### [Assignment]
Every line of the entries below from the one containing "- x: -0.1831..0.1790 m" to the one containing "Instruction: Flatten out", both ends included, must be written out exactly. No other line belongs in the answer.

### [Task input]
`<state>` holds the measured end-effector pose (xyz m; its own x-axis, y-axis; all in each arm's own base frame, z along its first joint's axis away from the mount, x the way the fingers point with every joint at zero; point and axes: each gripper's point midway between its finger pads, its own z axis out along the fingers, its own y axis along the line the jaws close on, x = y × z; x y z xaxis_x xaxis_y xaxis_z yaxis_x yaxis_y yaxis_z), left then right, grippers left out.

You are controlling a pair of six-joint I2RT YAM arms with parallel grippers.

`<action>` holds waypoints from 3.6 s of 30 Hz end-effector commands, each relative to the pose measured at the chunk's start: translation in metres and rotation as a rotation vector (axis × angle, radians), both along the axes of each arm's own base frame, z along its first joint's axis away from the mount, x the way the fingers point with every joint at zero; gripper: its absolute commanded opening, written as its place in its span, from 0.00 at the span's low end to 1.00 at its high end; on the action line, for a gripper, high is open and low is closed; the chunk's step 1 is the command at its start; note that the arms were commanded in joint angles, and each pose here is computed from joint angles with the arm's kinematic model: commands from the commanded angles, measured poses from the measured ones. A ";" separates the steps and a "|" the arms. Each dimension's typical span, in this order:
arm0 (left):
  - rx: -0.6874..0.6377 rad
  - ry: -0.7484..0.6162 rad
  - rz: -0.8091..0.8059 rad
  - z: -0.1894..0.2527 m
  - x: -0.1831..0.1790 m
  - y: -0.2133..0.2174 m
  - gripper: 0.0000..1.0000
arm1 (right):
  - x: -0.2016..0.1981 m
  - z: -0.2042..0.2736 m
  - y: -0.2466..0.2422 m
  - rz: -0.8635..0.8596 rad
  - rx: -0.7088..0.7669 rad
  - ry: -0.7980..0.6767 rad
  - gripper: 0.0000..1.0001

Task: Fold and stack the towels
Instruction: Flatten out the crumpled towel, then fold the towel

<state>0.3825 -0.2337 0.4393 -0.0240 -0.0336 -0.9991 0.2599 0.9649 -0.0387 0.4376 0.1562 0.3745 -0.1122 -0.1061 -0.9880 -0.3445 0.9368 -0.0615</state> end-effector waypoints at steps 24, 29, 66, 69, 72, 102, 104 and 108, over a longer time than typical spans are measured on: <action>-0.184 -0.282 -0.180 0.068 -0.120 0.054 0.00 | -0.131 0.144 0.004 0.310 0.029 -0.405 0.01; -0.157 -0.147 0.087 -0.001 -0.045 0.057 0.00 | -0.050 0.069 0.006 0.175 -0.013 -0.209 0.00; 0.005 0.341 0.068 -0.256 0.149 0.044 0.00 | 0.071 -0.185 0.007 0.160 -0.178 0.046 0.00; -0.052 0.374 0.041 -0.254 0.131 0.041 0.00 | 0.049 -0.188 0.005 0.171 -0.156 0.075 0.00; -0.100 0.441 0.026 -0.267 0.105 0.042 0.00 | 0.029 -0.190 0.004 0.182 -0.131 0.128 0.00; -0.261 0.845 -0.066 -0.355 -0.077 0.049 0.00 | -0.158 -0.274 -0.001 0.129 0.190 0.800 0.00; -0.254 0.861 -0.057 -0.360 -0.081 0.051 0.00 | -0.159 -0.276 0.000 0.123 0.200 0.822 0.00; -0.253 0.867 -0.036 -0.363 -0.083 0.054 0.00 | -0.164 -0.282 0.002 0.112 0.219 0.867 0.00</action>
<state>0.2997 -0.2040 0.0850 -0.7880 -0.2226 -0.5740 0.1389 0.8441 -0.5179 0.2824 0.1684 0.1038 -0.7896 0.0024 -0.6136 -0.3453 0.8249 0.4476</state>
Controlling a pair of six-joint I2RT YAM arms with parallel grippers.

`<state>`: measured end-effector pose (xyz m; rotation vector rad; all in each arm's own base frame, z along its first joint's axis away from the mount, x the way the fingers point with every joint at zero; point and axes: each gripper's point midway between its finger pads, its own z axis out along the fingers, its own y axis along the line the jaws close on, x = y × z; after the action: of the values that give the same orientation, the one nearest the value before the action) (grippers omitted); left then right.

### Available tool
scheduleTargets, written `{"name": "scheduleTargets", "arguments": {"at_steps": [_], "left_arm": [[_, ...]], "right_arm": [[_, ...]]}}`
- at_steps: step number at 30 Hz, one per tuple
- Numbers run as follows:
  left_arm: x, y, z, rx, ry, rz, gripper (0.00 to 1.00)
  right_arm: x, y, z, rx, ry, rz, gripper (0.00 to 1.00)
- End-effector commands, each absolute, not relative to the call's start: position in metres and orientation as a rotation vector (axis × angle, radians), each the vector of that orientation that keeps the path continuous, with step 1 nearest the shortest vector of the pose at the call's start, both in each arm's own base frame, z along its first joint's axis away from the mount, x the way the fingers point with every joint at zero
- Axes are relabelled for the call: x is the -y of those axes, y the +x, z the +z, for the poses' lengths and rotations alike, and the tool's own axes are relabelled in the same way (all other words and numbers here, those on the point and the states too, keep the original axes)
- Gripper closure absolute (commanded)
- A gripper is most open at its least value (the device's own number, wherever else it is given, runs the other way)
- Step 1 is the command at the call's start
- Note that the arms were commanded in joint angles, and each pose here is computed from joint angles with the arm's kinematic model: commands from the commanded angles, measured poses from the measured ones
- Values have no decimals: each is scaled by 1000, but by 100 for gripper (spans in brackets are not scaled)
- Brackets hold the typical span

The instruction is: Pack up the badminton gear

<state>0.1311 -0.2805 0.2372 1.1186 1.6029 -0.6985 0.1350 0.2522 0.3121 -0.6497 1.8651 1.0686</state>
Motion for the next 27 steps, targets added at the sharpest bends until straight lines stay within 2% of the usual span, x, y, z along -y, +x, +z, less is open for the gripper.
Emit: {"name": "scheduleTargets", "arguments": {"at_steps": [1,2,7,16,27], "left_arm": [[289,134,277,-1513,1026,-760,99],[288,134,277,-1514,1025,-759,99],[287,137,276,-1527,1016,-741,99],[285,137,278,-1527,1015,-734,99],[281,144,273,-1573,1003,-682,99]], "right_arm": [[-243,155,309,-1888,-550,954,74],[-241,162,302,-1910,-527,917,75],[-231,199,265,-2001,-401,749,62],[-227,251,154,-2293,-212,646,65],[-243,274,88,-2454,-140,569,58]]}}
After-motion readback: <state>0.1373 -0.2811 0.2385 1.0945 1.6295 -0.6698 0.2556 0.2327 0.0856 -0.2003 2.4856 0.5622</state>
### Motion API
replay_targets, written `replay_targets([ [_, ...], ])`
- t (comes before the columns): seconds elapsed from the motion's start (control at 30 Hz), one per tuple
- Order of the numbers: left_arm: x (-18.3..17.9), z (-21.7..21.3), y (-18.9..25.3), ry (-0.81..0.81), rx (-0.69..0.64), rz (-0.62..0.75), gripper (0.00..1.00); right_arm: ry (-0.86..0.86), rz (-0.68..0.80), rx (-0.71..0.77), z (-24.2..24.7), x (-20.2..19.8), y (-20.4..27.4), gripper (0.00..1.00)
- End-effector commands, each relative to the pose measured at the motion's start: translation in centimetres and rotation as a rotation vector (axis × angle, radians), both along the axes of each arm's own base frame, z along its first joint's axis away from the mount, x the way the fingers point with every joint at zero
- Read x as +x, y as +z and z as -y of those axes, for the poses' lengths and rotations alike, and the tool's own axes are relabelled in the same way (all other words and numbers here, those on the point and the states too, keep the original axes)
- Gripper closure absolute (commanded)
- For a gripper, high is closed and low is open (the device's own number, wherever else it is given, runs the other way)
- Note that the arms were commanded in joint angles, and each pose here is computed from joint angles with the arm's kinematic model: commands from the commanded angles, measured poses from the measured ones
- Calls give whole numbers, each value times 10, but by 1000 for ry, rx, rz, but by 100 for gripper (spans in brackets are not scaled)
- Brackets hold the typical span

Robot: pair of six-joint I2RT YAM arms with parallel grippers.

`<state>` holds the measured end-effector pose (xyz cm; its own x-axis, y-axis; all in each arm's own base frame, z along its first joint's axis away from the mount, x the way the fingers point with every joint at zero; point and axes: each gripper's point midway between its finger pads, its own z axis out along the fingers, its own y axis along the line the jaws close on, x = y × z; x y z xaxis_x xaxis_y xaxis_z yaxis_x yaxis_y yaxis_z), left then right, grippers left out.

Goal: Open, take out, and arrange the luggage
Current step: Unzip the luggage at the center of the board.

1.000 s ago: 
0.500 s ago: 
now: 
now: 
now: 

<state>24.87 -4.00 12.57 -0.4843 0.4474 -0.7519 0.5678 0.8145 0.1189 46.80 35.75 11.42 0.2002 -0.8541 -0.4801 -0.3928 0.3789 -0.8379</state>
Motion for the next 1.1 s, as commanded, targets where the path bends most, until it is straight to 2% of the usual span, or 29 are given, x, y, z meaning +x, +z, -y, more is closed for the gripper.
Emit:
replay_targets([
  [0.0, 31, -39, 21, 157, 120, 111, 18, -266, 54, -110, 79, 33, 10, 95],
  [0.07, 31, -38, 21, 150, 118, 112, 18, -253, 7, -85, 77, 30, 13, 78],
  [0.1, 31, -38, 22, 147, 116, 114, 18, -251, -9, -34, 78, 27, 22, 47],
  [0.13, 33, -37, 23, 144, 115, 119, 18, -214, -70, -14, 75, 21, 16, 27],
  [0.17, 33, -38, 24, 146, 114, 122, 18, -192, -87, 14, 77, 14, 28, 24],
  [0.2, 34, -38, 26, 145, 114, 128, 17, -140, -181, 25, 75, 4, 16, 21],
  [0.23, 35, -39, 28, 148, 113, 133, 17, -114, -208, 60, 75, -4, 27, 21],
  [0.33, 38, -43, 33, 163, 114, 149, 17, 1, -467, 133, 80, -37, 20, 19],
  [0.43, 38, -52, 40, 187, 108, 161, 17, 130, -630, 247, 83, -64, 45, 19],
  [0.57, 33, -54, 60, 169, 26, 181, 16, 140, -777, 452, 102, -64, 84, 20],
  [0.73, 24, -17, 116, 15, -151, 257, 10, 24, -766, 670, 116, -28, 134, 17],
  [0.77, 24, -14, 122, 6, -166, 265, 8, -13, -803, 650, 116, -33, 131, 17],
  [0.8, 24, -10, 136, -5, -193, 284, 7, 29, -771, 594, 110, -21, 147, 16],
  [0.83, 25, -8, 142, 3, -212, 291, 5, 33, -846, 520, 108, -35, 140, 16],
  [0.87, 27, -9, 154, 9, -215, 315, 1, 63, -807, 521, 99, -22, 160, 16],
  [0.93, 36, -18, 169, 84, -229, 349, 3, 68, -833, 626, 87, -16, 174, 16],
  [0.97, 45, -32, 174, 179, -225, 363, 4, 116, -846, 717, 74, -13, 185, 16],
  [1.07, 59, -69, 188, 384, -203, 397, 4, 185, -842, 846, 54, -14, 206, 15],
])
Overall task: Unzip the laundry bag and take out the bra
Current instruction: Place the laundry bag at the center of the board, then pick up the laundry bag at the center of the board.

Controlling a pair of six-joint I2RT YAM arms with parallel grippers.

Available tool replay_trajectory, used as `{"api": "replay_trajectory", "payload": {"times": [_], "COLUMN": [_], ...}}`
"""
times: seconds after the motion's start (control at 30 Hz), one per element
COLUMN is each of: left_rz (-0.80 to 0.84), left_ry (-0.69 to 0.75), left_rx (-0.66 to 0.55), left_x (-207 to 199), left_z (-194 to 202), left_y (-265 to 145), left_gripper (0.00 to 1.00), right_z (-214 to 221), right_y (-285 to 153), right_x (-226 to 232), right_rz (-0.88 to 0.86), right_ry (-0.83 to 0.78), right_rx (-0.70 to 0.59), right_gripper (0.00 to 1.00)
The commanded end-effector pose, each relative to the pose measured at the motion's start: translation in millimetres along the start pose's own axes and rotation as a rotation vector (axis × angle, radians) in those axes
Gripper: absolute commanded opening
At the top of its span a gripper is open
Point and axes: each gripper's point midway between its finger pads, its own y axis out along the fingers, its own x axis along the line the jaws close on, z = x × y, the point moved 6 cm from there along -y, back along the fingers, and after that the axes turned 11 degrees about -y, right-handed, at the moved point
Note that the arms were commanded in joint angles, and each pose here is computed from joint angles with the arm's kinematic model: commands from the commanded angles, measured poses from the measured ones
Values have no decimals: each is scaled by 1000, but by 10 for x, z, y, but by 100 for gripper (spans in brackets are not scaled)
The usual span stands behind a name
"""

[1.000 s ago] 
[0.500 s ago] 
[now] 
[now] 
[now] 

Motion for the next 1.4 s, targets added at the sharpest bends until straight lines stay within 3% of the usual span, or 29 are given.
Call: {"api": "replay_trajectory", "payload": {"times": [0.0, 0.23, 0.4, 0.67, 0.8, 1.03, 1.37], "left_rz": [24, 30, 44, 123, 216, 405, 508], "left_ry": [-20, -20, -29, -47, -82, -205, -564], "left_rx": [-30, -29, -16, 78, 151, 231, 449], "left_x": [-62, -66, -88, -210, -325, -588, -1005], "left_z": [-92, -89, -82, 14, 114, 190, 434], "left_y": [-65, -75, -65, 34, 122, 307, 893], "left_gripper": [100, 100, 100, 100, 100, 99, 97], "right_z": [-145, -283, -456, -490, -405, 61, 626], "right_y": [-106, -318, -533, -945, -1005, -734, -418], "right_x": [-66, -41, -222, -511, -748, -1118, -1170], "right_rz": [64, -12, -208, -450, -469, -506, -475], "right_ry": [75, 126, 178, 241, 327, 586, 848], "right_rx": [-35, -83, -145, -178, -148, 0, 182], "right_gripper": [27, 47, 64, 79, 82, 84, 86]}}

### [Result]
  - x: -0.1831..0.1790 m
  - y: -0.2133..0.2174 m
  - gripper: 0.0000..1.0000
arm1 (right):
  - x: -0.2016..0.1981 m
  - z: -0.2042..0.2736 m
  - y: -0.2466..0.2422 m
  - rz: -0.8635..0.8596 rad
  - rx: -0.7088..0.7669 rad
  - ry: -0.7980..0.6767 rad
  - gripper: 0.0000..1.0001

Task: Fold and stack the towels
Instruction: Flatten out the crumpled towel, then fold the towel

This exercise is complete.